Born in Colorado in 1972, Gibson had a nomadic childhood overseas. A third-culture kid—American sociologist Ruth Useem’s term for expatriate children divorced from their native culture during their formative years—he became practiced in learning and unlearning the cultures around him. Positioned as “other” through his upbringing, Gibson is also gay and a member of Choctaw and Cherokee nations. While Gibson’s variegated identities can inform readings of the artworks he makes, the heft of his work lies in its ability to upend these associations and labels.

Gibson’s mixed-media approach to art making draws upon his early and extensive studies in painting. Now expanded, his practice encompasses sculpture and installation on a monumental scale. Wall-mounted works, bolstered by material supports spanning canvas, panels, and quilts, contain layers of painted text and vivid ornament and beadwork; the patterns recall traditional handiwork as well as mass-produced motifs used in wallpapers and textiles.

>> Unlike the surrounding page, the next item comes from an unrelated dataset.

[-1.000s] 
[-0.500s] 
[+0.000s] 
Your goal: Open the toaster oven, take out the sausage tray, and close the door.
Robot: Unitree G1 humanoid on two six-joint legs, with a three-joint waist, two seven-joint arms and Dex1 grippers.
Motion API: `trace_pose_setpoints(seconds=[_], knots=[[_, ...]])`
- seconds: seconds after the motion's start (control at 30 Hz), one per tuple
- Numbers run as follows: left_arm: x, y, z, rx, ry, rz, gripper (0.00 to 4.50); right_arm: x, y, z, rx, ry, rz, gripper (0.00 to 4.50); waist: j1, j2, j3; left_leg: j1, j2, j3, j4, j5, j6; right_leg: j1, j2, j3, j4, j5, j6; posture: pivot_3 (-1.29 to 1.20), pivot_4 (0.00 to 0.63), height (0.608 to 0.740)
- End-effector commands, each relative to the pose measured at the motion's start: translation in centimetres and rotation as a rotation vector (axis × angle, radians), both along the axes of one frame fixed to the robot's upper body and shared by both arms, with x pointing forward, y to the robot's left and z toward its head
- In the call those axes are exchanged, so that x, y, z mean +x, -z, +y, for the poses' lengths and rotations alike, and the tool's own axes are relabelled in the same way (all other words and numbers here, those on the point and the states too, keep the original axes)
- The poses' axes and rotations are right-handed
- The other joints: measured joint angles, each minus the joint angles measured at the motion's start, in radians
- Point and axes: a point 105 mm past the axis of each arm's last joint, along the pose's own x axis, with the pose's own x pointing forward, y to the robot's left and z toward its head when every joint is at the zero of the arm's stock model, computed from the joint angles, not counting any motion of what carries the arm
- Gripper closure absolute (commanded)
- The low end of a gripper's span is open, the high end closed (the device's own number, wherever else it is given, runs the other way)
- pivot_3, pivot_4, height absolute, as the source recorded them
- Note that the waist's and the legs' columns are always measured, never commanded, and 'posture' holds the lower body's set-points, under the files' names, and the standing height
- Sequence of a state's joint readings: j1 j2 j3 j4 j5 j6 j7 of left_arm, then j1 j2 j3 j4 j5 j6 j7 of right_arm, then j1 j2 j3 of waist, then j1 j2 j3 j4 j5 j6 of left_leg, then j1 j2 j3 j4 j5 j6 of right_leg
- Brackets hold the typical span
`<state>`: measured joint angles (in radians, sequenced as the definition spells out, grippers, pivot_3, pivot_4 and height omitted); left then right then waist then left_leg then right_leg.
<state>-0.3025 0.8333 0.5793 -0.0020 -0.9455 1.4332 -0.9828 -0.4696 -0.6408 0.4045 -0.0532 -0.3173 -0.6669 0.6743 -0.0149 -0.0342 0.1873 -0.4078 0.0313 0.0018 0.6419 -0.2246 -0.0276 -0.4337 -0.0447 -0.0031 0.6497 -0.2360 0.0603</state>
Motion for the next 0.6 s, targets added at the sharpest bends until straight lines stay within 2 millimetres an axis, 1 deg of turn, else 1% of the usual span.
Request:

He challenges authorship by lifting text from fiction, theory, and song lyrics and inserting them into new contexts. Curt and cutting phrases, such as “ALL I’M ASKIN’ IS FOR A LITTLE RESPECT” and “I LOVE IT WHEN YOU CALL ME NAMES,” are painted in barely legible graphic fonts over dense geometric backgrounds. Gibson’s use of abstraction and obfuscation mirrors the severance of text from its source. Emphasizing the displacement of text, Gibson articulates a violent mechanism by which cultural objects can be co-opted and even stolen by people and systems in power. In 2020, Gibson more explicitly interrogated the legacy of colonialism and its impact on cultural institutions through the exhibition of his artwork alongside objects from the Brooklyn Museum’s Arts of the Americas collection. In doing so, he engaged in a practice of citation—his painted ceramic works sat opposite traditional polychrome jars; his modern-day apparel designs hung adjacent to garments made by Seminole artisans. Setting up comparisons, he questioned the validity of categories and names applied to indigenous objects. What might happen if artifacts were treated as artworks and vice-versa?

Like a DJ performing a finely timed beat-match, Gibson effortlessly transitions from one visual tempo to another. In creating space for those that might otherwise be relegated to the periphery, he critically asks: why have a margin at all? Gibson’s art exists in full bleed and full color and looks to the past to imagine a more inclusive future.